Pour en revenir à Halloween, à peine avons-nous renoncé, mais avec regret, à pendre des squelettes aux fenêtres et à planter des tombes en carton au milieu des jardins. Dans plusieurs villes américaines, les autorités scolaires rédigèrent une circulaire suggérant que les enfants choisissent des costumes "positifs" pour festoyer. Vérifiez par là, chers djihadistes, combien nous sommes blindés. À toute autre civilisation que la nôtre, ce que nous appelons positivité aurait fait dresser les cheveux sur la tête. Mais nous autres Occidentaux nous sommes donné jusqu’aux moyens de faire taire ceux qui oseraient encore noter que nous vivons dans un film d’épouvante. Et vous nous apportez l’occasion, depuis votre hideux 11 septembre, grâce au film d’horreur que vous nous avez imposé, de les museler catégoriquement en les traitant d’anti-humanistes ; et de les rendre, s’ils osaient encore ouvrir la bouche, complices de ce "vaste camp des nostalgiques d’un ordre communautaire où l’individu ne s’appartient pas" dont vous êtes devenus l’avant-garde infâme, comparée à notre Jardin d’Éden rempli "d’humanistes qui persistent à vouloir accoucher, non sans douleur, d’une société d’individus autonomes, responsables et solidaires".

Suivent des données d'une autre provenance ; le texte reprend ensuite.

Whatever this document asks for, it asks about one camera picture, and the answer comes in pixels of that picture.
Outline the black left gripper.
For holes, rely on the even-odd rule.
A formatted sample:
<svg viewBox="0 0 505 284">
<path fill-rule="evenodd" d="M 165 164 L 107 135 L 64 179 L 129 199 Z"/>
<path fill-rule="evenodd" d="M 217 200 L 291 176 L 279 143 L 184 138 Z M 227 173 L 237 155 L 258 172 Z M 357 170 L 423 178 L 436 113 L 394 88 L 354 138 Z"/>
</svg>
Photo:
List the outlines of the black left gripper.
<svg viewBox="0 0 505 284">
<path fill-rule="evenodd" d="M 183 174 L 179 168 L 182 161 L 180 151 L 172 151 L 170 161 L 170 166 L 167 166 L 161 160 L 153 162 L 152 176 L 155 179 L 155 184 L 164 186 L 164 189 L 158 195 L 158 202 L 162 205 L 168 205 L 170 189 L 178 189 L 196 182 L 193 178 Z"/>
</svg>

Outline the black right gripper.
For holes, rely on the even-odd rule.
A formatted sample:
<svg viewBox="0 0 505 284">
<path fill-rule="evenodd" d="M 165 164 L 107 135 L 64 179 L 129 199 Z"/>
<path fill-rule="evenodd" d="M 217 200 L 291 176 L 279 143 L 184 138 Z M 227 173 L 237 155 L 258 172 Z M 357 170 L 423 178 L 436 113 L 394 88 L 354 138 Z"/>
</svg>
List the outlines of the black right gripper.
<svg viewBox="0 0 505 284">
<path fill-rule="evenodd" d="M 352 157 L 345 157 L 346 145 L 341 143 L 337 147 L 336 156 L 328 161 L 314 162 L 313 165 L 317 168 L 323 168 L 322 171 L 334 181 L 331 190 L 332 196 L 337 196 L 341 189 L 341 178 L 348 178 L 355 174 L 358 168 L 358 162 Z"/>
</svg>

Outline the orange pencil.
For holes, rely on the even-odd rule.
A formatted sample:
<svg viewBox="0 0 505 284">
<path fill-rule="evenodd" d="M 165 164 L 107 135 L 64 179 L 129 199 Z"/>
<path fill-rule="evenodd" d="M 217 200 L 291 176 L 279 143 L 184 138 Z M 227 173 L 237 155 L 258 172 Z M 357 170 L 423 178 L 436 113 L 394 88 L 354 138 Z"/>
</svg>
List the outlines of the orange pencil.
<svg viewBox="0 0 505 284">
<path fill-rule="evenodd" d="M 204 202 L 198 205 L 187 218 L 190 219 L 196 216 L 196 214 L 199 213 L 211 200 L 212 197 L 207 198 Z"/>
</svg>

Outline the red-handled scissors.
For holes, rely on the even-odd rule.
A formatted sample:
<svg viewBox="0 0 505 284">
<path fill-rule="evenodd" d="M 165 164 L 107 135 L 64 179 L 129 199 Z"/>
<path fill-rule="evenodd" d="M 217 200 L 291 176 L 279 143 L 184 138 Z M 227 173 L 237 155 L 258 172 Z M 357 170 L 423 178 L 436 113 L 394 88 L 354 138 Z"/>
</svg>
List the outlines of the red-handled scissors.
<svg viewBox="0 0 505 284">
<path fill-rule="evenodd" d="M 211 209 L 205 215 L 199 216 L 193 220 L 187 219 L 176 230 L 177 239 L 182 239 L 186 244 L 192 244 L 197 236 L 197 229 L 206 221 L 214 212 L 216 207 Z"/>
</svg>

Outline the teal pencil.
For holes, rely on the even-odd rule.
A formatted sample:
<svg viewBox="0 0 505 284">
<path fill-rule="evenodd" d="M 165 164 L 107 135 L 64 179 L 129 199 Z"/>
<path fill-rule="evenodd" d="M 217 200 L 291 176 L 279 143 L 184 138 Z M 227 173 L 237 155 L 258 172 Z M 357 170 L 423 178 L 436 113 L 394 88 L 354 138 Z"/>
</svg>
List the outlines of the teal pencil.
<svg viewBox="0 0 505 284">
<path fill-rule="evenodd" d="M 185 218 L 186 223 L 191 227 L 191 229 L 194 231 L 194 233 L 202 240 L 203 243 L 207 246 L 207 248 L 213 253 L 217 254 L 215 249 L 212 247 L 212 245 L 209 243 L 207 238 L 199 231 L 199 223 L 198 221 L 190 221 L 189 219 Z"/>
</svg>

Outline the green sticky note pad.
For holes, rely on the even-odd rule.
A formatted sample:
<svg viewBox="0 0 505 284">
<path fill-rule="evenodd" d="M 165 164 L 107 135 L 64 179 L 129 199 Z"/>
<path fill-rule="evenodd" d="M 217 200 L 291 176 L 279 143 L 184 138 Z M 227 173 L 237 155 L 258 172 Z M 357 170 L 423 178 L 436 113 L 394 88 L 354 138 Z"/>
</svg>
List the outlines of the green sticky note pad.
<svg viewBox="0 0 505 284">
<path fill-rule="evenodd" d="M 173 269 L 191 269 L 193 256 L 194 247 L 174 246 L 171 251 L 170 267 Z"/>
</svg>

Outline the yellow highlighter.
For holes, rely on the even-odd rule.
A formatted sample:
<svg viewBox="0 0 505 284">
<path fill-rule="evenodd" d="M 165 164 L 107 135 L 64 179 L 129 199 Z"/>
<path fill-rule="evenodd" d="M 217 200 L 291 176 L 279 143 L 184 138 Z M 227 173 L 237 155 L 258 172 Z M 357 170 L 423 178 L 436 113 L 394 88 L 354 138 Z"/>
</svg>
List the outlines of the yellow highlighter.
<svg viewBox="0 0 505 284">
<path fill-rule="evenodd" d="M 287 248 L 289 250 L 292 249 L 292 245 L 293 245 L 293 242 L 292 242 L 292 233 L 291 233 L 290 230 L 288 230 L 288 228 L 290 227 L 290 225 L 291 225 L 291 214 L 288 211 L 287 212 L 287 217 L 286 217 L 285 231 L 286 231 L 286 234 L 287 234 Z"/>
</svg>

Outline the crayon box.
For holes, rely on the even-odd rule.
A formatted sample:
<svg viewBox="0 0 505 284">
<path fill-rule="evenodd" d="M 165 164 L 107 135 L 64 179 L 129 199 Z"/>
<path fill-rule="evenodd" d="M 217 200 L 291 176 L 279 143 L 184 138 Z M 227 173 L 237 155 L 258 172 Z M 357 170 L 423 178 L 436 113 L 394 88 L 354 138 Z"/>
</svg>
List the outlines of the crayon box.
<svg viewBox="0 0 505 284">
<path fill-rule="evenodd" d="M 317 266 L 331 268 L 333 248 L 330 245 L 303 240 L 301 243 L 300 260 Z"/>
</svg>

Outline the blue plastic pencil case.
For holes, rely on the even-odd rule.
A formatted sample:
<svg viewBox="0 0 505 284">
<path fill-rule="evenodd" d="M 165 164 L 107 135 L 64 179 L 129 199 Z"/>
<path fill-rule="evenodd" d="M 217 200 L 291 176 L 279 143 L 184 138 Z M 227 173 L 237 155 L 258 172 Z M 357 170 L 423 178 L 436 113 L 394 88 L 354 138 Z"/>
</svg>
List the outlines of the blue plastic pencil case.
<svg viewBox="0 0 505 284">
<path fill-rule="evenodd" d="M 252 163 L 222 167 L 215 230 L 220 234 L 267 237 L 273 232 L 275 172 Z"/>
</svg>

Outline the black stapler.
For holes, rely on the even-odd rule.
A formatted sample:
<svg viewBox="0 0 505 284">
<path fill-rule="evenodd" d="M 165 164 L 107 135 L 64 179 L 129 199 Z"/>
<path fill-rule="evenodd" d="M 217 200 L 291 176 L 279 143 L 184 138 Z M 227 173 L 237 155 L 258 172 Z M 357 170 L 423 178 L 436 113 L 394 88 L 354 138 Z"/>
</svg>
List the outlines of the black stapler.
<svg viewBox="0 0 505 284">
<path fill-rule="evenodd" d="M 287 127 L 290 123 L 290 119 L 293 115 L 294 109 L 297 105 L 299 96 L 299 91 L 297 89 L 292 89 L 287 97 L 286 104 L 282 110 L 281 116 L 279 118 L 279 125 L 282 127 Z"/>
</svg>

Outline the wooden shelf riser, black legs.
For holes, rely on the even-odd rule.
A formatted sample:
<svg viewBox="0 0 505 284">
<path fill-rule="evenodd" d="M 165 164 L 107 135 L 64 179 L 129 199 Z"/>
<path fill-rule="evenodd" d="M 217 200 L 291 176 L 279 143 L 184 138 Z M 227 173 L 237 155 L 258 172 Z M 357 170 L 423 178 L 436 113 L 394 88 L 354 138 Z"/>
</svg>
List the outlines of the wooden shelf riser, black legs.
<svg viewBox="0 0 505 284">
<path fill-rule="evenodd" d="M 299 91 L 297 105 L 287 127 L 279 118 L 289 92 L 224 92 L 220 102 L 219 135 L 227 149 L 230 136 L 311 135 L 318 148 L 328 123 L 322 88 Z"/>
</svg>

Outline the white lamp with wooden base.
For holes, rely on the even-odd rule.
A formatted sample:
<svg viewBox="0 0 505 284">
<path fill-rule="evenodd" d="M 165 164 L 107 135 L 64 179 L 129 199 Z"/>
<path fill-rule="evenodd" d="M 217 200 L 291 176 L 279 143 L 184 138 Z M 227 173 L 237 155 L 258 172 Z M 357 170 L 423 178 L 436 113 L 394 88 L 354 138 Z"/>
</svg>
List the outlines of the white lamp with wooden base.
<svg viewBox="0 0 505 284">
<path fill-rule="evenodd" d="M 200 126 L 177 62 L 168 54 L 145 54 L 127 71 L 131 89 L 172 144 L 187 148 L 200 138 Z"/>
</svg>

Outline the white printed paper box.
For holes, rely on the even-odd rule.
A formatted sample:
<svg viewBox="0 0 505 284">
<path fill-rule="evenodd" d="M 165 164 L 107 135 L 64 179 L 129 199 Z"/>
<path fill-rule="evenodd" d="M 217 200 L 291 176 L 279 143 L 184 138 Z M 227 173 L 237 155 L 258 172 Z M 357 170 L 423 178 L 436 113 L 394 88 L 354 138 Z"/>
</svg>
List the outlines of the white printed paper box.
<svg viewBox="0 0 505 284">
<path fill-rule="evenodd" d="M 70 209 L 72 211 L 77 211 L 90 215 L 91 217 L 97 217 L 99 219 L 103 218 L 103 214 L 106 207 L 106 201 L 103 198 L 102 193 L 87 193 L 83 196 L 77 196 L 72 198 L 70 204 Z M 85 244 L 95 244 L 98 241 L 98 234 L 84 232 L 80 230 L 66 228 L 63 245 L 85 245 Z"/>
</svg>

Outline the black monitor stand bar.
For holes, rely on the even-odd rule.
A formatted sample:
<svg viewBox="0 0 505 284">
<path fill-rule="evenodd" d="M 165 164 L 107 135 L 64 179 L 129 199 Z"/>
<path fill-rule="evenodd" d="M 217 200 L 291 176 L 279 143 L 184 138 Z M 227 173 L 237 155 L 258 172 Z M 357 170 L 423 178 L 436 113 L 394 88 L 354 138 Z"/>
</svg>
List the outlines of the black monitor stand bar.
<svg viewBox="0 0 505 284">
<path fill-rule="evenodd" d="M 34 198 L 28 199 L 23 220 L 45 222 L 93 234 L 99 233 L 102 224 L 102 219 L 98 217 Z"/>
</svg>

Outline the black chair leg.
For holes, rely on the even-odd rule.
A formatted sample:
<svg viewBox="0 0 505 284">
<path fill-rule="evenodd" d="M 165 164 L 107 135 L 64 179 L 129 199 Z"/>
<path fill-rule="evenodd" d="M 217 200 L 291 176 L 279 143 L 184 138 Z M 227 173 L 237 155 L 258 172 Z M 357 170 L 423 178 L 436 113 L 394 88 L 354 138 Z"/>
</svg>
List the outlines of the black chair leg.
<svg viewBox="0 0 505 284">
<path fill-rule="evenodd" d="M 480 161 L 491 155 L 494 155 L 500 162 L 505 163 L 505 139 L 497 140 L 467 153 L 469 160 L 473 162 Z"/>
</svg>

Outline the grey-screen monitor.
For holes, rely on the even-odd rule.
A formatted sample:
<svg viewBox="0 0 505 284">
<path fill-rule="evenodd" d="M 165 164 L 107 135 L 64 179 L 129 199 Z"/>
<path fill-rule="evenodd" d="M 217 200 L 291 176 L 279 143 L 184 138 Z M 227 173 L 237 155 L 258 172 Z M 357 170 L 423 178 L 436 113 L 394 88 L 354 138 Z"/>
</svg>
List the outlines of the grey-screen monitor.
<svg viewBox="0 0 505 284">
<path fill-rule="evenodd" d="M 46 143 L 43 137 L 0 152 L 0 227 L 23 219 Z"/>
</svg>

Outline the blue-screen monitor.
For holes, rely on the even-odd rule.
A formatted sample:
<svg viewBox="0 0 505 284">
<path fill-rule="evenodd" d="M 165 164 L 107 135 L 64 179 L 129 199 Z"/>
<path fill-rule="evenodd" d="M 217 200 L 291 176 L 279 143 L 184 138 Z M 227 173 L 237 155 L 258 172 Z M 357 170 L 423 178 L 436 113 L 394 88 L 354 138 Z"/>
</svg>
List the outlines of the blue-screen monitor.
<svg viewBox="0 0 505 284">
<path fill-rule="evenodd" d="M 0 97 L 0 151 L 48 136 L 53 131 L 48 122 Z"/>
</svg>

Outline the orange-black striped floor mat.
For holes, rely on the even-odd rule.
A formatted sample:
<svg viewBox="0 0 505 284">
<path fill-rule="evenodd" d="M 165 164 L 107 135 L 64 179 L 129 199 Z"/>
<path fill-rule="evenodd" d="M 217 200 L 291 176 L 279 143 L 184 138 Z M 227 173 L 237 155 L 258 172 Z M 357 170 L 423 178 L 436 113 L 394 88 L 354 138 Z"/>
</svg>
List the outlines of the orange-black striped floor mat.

Ne trouvez-vous pas remarquable, chers djihadistes, que la question de respecter ou non cette fête, quelques jours après vos attentats, ait été si gravement débattue chez nous ? Certes, elle l’a été prioritairement aux États-Unis. Mais cet important problème, sous des formes diverses, a au fond remué toutes les contrées de notre festivo-sphère, que vous identifiez en général au monde des "infidèles" ou à l’Occident "mécréant", et que vous imaginez en proie à un complot "judéo-croisé" alors qu’il s’agit tout simplement de l’île aux enfants. Et, en fin de compte, il a été résolu que l’Amérique "devait continuer à être l’Amérique", ainsi que l’a déclaré le chef de la sécurité intérieure de l’Amérique : ce qui indique aussi que ce pays ne s’imagine pas tous les jours en statue de la Liberté, et ne s’identifie pas seulement aux tours de Manhattan, mais qu’il se fantasme d’abord en sorcière à chapeau pointu en train d’agiter un balai et de danser une danse macabre.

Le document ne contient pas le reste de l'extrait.